Ah, I found the issue!
Our security repoclosure scripts are a bit too targeted=.
Alas, TUV doesn't appear to publish the source for their actual kpatch packages
up at git.centos.org so we will not be able to replicate those. I was a bit
hopeful that they would appear over time, but it appears not.
I'll look into retracting the broken package and pulling it off the site (and
dropping it into obsoletes). For now I'd recommend removing the package from
any system where having it blocks the kernel updates.
kpatch-patch-3_10_0-1062_12_1-0-0.el7.x86_64.rpm will be retracted "shortly"
with an announcement sent out to scientific-linux-errata.

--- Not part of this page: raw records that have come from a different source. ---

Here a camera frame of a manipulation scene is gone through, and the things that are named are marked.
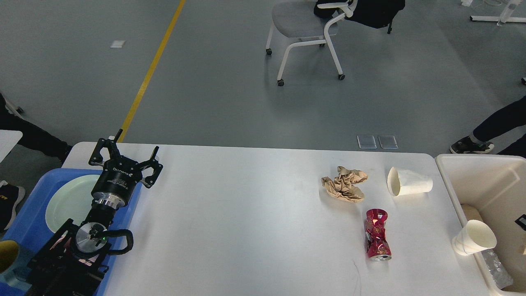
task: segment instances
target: black pants
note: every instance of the black pants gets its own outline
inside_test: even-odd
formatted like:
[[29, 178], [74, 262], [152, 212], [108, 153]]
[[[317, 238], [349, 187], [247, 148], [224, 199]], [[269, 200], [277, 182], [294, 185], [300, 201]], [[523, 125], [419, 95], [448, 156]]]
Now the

Then to update the autobuild scripts.....
Thanks for the report!!!
Pat
--
Pat Riehecky
Fermi National Accelerator Laboratory
www.fnal.gov
www.scientificlinux.org
________________________________________
From: Mailing list for Scientific Linux users worldwide
<scientific-linux-us...@listserv.fnal.gov> on behalf of Patrick Riehecky
<riehe...@fnal.gov>
Sent: Wednesday, March 18, 2020 12:30 PM
To: scientific-linux-users
Subject: Re: [SCIENTIFIC-LINUX-USERS] EXT: Security ERRATA Important: kernel on
SL7.x x86_64
Interesting..... I didn't see this in the internal repoclosures. I'll have to
take a closer look to see what makes the most sense.
Pat
--
Pat Riehecky
Fermi National Accelerator Laboratory
www.fnal.gov
www.scientificlinux.org
________________________________________
From: Mailing list for Scientific Linux users worldwide
<scientific-linux-us...@listserv.fnal.gov> on behalf of Peed, Andrew (GE
Healthcare) <andrew.p...@ge.com>
Sent: Wednesday, March 18, 2020 10:05 AM
To: scientific-linux-users
Subject: Re: [SCIENTIFIC-LINUX-USERS] EXT: Security ERRATA Important: kernel on
SL7.x x86_64
Hi,
When I update my repository with this kernel package update, I get the
following error from repoclosure:
package: kpatch-patch-3_10_0-1062_12_1-0-0.el7.x86_64
unresolved deps:
kernel = 0:3.10.0-1062.12.1.el7
kpatch-patch is self-described in the SPEC file as being an empty package that
provides a method to subscribe to the kpatch stream for
kernel-3.10.0-1062.12.1.el7 (the previous version), and has an explicit
requirement for that version.
Does SL plan to update this package, or will we need to so that we can get a
clean repoclosure?
Thanks,
-- Andy
-----Original Message-----
From: owner-scientific-linux-err...@listserv.fnal.gov
<owner-scientific-linux-err...@listserv.fnal.gov> On Behalf Of Farhan Ahmed
Sent: Tuesday, March 17, 2020 4:43 PM
To: scientific-linux-err...@listserv.fnal.gov
Subject: EXT: Security ERRATA Important: kernel on SL7.x x86_64
Synopsis: Important: kernel security, bug fix, and enhancement update
Advisory ID: SLSA-2020:0834-1
Issue Date: 2020-03-17
CVE Numbers: CVE-2019-11487
CVE-2019-17666
CVE-2019-19338
--
Security Fix(es):
* kernel: Count overflow in FUSE request leading to use-after-free issues.
(CVE-2019-11487)
* kernel: rtl_p2p_noa_ie in drivers/net/wireless/realtek/rtlwifi/ps.c in the
Linux kernel lacks a certain upper-bound check, leading to a buffer overflow
(CVE-2019-17666)
* Kernel: KVM: export MSR_IA32_TSX_CTRL to guest - incomplete fix for TAA
(CVE-2019-11135) (CVE-2019-19338)
Bug Fix(es):
* SL7.7 - default idle mishandles lazy irq state
* Sanitize MM backported code for SL7
* A bio with a flush and write to an md device can be lost and never complete
by the md layer
* [FJ7.7 Bug]: [REG] Read from /proc/net/if_inet6 never stop.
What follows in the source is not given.